In the same survey, CFOs told Gartner, in an effort to "help minimize disruptions workers might be facing as a result of the crisis," they intended to adjust to more flexible work schedules and provide necessary work from home equipment.
"Most CFOs recognize that technology and society has evolved to make remote work more viable for a wider variety of positions than ever before," Bant said. "90% of CFOs previously reported to us that they expect minimal disruptions to their accounting close process, with almost all activities able to be executed off-site."
Permanent remote work could become one of the most feasible and effective cost-cutting measures for CFOs to undertake. In Gartner’s most recent survey, 20% of respondents said they’d already deferred on-premise technology spend, and an additional 12% planned to do so shortly.
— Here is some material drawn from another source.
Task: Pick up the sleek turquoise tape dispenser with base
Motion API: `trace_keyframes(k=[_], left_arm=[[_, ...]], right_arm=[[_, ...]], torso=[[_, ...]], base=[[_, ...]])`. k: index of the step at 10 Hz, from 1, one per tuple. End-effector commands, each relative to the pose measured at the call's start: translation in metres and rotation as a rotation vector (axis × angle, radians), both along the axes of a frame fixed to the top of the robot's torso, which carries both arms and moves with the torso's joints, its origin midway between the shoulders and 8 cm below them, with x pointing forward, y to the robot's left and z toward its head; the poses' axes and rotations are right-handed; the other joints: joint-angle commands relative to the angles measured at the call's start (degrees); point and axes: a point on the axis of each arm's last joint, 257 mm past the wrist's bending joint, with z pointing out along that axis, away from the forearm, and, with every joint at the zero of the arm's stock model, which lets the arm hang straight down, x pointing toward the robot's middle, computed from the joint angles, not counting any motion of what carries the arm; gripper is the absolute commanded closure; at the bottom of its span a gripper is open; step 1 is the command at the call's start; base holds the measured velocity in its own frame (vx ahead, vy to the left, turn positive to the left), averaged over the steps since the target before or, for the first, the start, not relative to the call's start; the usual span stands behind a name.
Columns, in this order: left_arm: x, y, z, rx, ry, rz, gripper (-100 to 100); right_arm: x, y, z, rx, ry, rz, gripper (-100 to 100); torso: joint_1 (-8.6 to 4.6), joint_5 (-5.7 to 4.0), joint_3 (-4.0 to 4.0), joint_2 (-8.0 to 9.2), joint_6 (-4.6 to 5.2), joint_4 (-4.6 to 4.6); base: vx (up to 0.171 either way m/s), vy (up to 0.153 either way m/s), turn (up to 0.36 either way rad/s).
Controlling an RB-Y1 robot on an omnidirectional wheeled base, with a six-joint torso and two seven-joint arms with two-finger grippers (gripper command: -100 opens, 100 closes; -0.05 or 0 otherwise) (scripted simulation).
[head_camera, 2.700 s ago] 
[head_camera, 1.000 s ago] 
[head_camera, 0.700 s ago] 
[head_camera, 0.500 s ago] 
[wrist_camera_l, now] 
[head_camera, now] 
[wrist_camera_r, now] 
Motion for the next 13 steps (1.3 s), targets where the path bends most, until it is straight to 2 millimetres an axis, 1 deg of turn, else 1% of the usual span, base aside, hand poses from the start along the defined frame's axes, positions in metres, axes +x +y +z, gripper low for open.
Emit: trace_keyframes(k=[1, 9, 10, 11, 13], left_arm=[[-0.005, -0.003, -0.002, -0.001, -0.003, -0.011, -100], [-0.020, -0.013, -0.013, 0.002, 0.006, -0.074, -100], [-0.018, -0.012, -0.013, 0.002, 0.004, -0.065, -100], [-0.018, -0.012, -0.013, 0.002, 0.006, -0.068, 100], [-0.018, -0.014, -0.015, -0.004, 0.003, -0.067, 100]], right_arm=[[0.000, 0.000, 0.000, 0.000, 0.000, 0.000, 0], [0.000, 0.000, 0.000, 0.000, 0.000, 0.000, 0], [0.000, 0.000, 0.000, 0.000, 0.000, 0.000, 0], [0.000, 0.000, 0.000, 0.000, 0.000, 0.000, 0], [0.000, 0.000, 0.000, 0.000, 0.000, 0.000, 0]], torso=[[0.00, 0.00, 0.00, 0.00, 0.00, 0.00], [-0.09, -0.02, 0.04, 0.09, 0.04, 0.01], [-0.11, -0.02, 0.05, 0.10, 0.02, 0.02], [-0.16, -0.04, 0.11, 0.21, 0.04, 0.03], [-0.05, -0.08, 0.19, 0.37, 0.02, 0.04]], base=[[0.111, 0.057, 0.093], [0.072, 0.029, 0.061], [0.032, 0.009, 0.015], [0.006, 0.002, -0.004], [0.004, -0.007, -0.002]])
"CFOs across enterprises have been discussing hypothetical situations in which more employees permanently work remotely," Bant told CFO Dive in an interview Friday. "This has quickly become a reality, and will change the corporate real estate landscape going forward."
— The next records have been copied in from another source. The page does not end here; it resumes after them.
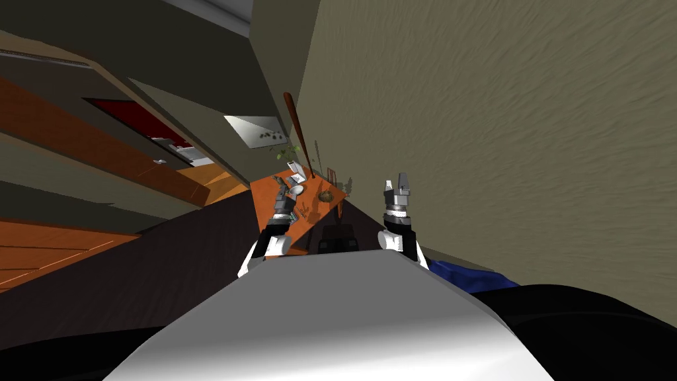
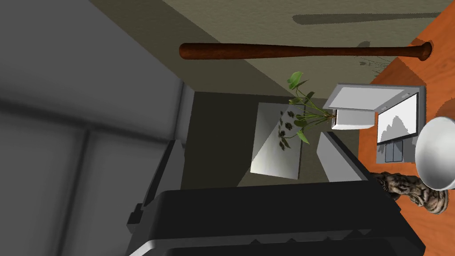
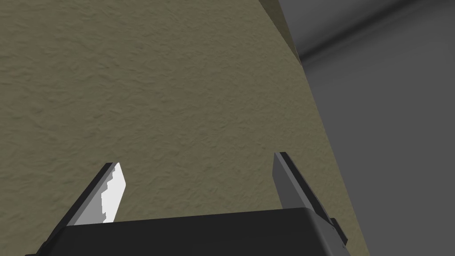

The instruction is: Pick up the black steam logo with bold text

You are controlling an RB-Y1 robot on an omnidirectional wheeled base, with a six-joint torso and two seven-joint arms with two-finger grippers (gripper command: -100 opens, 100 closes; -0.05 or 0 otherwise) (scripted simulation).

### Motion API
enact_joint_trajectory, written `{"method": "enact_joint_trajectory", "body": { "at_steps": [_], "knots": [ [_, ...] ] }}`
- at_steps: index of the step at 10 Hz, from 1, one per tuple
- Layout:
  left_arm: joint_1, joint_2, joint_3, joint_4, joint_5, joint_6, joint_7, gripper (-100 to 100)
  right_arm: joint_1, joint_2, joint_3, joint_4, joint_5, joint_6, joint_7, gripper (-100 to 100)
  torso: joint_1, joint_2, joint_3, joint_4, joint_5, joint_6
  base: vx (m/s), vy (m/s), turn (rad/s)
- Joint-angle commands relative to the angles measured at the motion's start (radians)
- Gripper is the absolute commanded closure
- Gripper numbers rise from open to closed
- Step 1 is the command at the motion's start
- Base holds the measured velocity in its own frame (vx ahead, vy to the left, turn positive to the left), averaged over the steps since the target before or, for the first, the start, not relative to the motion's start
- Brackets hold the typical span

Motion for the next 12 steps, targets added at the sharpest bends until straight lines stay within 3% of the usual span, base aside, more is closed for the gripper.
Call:
{"method": "enact_joint_trajectory", "body": {
  "at_steps": [1, 3, 4, 6, 7, 9, 10, 12],
  "knots": [
    [-0.012, 0.026, -0.001, 0.018, 0.012, 0.05, -0.016, -100, 0.0, 0.0, 0.0, 0.0, 0.0, 0.0, 0.0, 0, 0.0, 0.0, 0.0, 0.0, 0.0, 0.0, -0.007, 0.013, -0.025],
    [-0.029, 0.08, -0.002, 0.066, 0.036, 0.111, -0.041, -100, 0.0, 0.0, 0.0, 0.0, 0.0, 0.0, 0.0, 0, 0.0, 0.0, 0.0, 0.0, 0.0, 0.0, -0.005, 0.017, -0.05],
    [-0.029, 0.08, -0.002, 0.066, 0.036, 0.121, -0.041, -100, 0.0, 0.0, 0.0, 0.0, 0.0, 0.0, 0.0, 0, 0.0, 0.0, 0.0, 0.0, 0.0, 0.0, -0.004, 0.014, -0.023],
    [-0.045, 0.137, -0.006, 0.119, 0.062, 0.18, -0.068, -100, 0.0, 0.0, 0.0, 0.0, 0.0, 0.0, 0.0, 0, 0.0, -0.001, 0.0, 0.0, 0.0, 0.0, 0.002, 0.01, -0.052],
    [-0.045, 0.137, -0.006, 0.119, 0.062, 0.193, -0.068, -100, 0.0, 0.0, 0.0, 0.0, 0.0, 0.0, 0.0, 0, -0.001, -0.001, -0.001, 0.0, 0.0, 0.0, 0.004, 0.008, -0.031],
    [-0.06, 0.196, -0.012, 0.176, 0.09, 0.256, -0.096, -100, 0.0, 0.0, 0.0, 0.0, 0.0, 0.0, 0.0, 0, -0.001, -0.001, -0.001, 0.0, 0.0, 0.0, 0.008, 0.002, -0.057],
    [-0.06, 0.196, -0.012, 0.176, 0.09, 0.268, -0.096, -100, 0.0, 0.0, 0.0, 0.0, 0.0, 0.0, 0.0, 0, -0.001, -0.001, -0.001, 0.0, 0.0, 0.0, 0.01, 0.0, -0.035],
    [-0.073, 0.256, -0.02, 0.236, 0.12, 0.336, -0.126, -100, 0.0, 0.0, 0.0, 0.0, 0.0, 0.0, 0.0, 0, -0.002, -0.001, -0.001, 0.0, 0.0, 0.0, 0.016, -0.006, -0.081]
  ]
}}
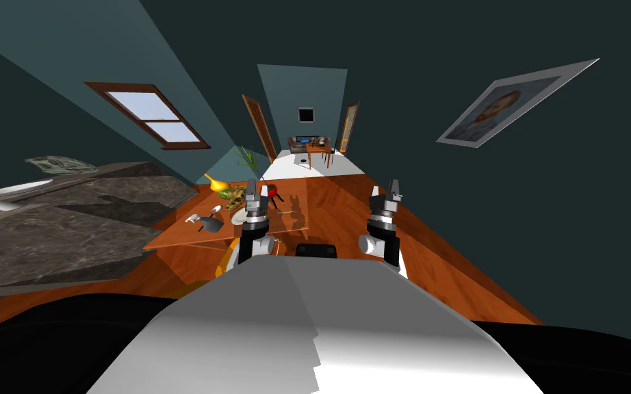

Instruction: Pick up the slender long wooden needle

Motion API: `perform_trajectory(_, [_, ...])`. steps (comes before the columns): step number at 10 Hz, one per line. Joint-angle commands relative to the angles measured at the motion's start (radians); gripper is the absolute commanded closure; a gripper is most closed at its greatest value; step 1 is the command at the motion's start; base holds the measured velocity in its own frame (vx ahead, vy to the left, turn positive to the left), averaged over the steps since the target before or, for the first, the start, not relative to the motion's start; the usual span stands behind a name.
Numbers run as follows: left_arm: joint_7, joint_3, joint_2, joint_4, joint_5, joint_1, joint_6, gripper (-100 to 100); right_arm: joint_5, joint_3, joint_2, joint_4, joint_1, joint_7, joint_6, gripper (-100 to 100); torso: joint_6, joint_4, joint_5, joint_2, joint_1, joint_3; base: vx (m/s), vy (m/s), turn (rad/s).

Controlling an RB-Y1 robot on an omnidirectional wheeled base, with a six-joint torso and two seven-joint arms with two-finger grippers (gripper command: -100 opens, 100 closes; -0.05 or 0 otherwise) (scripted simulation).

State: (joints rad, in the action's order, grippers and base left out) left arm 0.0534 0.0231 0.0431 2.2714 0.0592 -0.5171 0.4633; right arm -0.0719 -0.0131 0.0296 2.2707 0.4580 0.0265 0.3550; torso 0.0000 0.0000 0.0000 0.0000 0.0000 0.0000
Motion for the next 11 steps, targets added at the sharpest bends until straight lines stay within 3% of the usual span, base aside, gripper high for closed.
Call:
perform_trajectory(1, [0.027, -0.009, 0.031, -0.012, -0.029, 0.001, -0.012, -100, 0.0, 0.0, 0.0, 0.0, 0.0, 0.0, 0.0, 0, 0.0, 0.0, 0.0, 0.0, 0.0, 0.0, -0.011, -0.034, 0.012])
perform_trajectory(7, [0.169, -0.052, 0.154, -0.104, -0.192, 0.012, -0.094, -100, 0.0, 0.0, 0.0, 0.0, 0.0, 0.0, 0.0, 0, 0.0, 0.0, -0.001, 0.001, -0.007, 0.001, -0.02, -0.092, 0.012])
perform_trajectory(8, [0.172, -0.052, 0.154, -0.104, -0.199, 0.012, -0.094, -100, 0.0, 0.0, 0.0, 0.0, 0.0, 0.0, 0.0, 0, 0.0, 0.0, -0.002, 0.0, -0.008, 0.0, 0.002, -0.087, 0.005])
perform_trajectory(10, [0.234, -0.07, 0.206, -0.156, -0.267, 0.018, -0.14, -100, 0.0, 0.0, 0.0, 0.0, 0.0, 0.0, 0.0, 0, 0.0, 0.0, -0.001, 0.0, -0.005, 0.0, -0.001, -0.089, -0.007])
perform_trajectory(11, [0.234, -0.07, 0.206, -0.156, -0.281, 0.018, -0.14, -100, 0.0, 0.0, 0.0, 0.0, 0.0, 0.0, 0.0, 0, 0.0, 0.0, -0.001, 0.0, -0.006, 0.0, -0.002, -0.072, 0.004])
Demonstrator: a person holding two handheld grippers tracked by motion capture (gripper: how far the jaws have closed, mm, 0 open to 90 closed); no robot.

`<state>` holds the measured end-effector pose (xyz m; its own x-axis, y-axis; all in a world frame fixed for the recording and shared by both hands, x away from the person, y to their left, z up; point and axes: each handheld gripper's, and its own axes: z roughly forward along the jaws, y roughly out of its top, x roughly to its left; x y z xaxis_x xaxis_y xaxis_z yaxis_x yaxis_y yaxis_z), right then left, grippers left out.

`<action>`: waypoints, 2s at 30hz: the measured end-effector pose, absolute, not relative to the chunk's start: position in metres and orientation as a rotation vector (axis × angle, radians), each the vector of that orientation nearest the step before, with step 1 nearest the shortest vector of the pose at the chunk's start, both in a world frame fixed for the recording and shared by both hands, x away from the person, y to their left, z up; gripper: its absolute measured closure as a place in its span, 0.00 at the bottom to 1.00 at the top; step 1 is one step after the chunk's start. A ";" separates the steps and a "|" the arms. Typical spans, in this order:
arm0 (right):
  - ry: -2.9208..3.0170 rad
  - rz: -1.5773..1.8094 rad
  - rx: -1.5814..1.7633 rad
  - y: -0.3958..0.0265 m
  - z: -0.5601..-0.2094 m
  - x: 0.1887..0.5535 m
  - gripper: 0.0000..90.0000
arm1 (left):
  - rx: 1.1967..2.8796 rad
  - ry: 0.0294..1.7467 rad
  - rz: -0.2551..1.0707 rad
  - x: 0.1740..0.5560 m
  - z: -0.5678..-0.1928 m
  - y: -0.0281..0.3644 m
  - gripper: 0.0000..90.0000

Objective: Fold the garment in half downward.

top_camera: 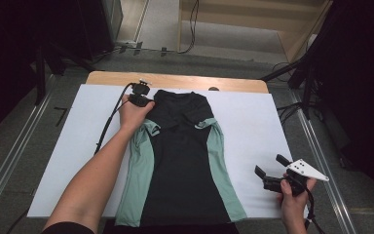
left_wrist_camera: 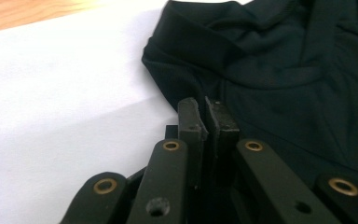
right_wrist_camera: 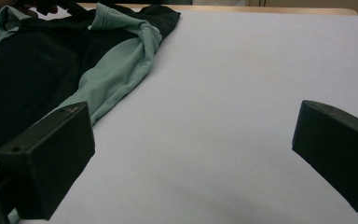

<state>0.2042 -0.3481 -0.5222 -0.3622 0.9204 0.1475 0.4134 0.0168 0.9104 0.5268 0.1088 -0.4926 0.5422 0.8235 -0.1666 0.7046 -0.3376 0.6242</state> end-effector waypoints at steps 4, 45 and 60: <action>1.797 1.328 1.367 -0.348 -0.522 0.205 0.00 | 2.085 1.200 0.214 0.523 -0.487 0.110 0.97; 1.883 1.363 1.286 -0.301 -0.460 0.267 0.00 | 1.963 0.975 0.242 0.468 -0.445 0.115 0.98; 1.918 1.369 1.256 -0.278 -0.446 0.303 0.00 | 1.962 0.930 0.246 0.454 -0.445 0.113 0.98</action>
The trend of off-site work as a cost-saving method applied across the board, with 13% of CFO respondents noting they had already moved to reduce their real estate expenses.
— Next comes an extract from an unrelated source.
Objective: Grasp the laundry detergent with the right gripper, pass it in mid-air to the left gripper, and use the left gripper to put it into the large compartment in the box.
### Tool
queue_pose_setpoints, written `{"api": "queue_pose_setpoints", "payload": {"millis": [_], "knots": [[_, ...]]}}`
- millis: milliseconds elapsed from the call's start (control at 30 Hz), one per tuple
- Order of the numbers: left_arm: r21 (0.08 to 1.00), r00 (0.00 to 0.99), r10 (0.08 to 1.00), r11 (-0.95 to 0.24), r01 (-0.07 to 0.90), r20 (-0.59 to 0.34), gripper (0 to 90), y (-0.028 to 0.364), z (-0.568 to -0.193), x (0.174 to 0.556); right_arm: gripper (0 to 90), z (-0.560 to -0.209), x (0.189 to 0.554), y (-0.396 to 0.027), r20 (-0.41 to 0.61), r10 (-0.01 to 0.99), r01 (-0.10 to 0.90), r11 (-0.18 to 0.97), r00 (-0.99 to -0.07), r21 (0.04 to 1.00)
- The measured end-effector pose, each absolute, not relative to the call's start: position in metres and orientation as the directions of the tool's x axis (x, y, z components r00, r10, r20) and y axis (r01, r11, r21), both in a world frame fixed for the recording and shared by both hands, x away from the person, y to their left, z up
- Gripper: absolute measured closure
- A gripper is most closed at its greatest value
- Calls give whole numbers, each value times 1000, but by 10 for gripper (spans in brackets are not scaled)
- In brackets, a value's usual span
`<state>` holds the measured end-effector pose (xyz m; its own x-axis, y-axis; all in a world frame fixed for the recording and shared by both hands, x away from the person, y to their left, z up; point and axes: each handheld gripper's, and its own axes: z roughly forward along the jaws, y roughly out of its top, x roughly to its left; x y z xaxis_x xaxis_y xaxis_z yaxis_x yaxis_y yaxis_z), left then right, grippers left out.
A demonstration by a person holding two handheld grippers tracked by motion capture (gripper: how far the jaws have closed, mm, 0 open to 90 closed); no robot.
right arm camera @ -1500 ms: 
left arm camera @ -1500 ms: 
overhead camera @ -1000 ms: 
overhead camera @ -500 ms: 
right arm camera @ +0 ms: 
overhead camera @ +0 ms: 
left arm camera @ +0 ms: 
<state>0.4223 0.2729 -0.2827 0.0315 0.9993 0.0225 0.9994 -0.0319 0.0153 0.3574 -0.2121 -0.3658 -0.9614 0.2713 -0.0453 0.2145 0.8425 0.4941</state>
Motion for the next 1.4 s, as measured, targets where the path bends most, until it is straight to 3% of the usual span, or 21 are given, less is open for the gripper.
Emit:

"CFOs are trying to navigate how and when they’ll make this shift [to remote work]," Bant said. "They have contractual corporate real estate leases that extend past [the current stay-at-home mandates]."
Bant said the HR group at Gartner have reported employees' ongoing concerns about illness risks in the popular open-concept office plans. Many employees, Bant said, will be uncomfortable returning to their offices, even after the regulatory bans are lifted.
"I don’t think CFOs are preparing for a situation where no one comes into the office at all," he said. "But many will have to revisit their paid time off and sick leave policies."
Even so, the issue of corporate real estate is looming large. Currently, with people being forced to work from home, CFOs are unlikely to think about redoing their corporate real estate portfolio and spend until after the quarter close, and potentially not even until the third quarter, Bant said.
In the meantime, CFOs are in the midst of determining how best to support their remote teams. "Do we give a stipend? What are others offering? What support resources are others putting in place from an employee experience standpoint?" Bant says CFOs are asking. "They’re trying to figure out what they owe their employees, and which benefits will actually need to stay in place in a long-term remote environment."
Another question this raises — if companies pivot to remote work for their higher-cost employees in densely-populated areas, does that mean potentially more labor markets across the country? And what employees doing transactional work in major metropolitan areas? Perhaps, Bant said, this could lead to a push for more remote workers in lower-cost locations to do the same work.